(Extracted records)
______________________________

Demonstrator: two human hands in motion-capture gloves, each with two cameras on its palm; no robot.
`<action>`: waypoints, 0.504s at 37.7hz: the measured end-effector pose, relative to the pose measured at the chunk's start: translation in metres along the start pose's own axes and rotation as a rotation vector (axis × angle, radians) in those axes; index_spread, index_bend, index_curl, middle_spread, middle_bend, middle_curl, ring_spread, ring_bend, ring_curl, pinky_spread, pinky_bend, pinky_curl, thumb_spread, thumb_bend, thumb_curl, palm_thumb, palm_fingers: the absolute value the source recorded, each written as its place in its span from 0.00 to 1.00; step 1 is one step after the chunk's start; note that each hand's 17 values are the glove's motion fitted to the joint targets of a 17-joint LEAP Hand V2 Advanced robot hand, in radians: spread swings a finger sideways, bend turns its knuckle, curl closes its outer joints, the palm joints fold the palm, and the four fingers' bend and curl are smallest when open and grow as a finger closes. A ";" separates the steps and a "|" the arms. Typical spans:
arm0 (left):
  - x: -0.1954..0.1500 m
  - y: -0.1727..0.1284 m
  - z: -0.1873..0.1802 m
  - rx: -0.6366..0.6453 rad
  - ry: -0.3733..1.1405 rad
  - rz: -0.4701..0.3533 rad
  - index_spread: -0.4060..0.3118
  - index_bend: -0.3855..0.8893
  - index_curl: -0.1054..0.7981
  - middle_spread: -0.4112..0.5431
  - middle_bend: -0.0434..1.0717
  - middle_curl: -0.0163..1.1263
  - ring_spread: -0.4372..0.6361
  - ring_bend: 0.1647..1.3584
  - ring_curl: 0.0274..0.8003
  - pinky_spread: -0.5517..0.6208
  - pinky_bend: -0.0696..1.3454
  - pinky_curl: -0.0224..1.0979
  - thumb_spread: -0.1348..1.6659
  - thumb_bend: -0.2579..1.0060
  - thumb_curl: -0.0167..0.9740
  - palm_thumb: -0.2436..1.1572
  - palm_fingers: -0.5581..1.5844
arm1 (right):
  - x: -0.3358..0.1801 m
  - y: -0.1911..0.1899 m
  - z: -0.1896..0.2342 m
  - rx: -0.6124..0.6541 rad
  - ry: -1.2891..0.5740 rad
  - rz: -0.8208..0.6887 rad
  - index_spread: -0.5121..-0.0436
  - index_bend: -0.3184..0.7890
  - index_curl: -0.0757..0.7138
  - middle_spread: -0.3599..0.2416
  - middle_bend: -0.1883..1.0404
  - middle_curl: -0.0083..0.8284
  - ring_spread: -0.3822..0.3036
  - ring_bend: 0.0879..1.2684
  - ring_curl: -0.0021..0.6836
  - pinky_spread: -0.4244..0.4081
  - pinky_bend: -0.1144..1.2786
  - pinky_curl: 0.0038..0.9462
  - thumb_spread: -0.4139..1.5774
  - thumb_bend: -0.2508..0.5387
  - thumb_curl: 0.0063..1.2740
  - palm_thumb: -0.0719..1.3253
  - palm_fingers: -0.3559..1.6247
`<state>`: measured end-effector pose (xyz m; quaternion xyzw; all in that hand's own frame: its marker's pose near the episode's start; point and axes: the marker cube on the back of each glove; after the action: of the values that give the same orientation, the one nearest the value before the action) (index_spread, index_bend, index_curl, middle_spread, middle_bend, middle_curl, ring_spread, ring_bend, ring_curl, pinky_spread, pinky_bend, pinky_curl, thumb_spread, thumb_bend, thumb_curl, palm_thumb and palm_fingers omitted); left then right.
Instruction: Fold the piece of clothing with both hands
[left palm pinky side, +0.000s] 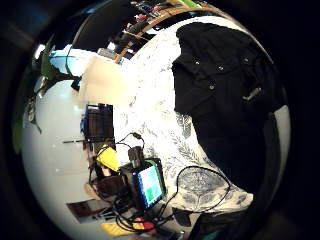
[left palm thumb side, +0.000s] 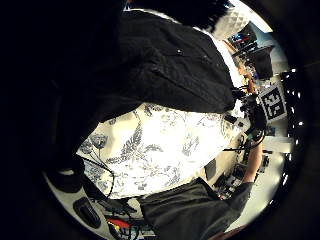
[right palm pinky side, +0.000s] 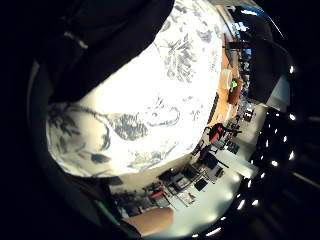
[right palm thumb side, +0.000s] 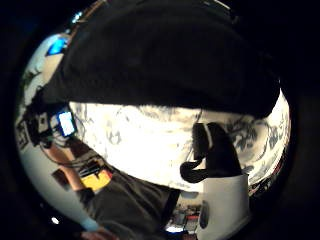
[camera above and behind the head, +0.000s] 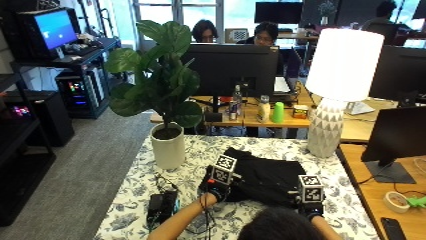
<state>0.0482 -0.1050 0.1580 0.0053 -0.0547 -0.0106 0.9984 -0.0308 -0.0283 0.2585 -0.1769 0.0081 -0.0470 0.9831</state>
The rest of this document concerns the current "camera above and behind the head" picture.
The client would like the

______________________________

Copy out the entries above exactly as given, starting at the top and ending with the line containing "- ring_bend: 0.1647..1.3584"; include both and nothing more.

Demonstrator: two human hands in motion-capture gloves, each with two cameras on its palm; no robot.
`<action>`: waypoints, 0.504s at 37.7hz: the measured end-effector pose, relative to the pose measured at the chunk's start: translation in metres along the start pose's own axes and rotation as a rotation vector (axis × angle, radians) in those axes; index_spread, index_bend, index_curl, middle_spread, middle_bend, middle_curl, ring_spread, ring_bend, ring_curl, pinky_spread, pinky_bend, pinky_curl, thumb_spread, thumb_bend, thumb_curl, palm_thumb, palm_fingers: the absolute value the source recorded, each written as its place in its span from 0.00 to 1.00; step 1 is one step after the chunk's start; note that each hand's 17 values are the glove's motion fitted to the joint targets of a 17-joint LEAP Hand V2 Advanced robot hand, in radians: spread swings a finger sideways, bend turns its knuckle, curl closes its outer joints, the palm joints fold the palm, and the four fingers' bend and curl are smallest when open and grow as a finger closes. A ";" separates the steps and a "|" the arms. Typical spans:
arm0 (left):
  - x: -0.1954..0.1500 m
  - y: -0.1727..0.1284 m
  - z: -0.1873..0.1802 m
  - rx: -0.6366..0.6453 rad
  - ry: -0.3733..1.1405 rad
  - rz: -0.4701..0.3533 rad
  - index_spread: -0.4060..0.3118
  - index_bend: -0.3855..0.8893
  - index_curl: -0.1054..0.7981
  - middle_spread: -0.4112..0.5431
  - middle_bend: -0.0434..1.0717
  - middle_curl: -0.0163..1.1263
  - ring_spread: -0.4372..0.6361
  - ring_bend: 0.1647..1.3584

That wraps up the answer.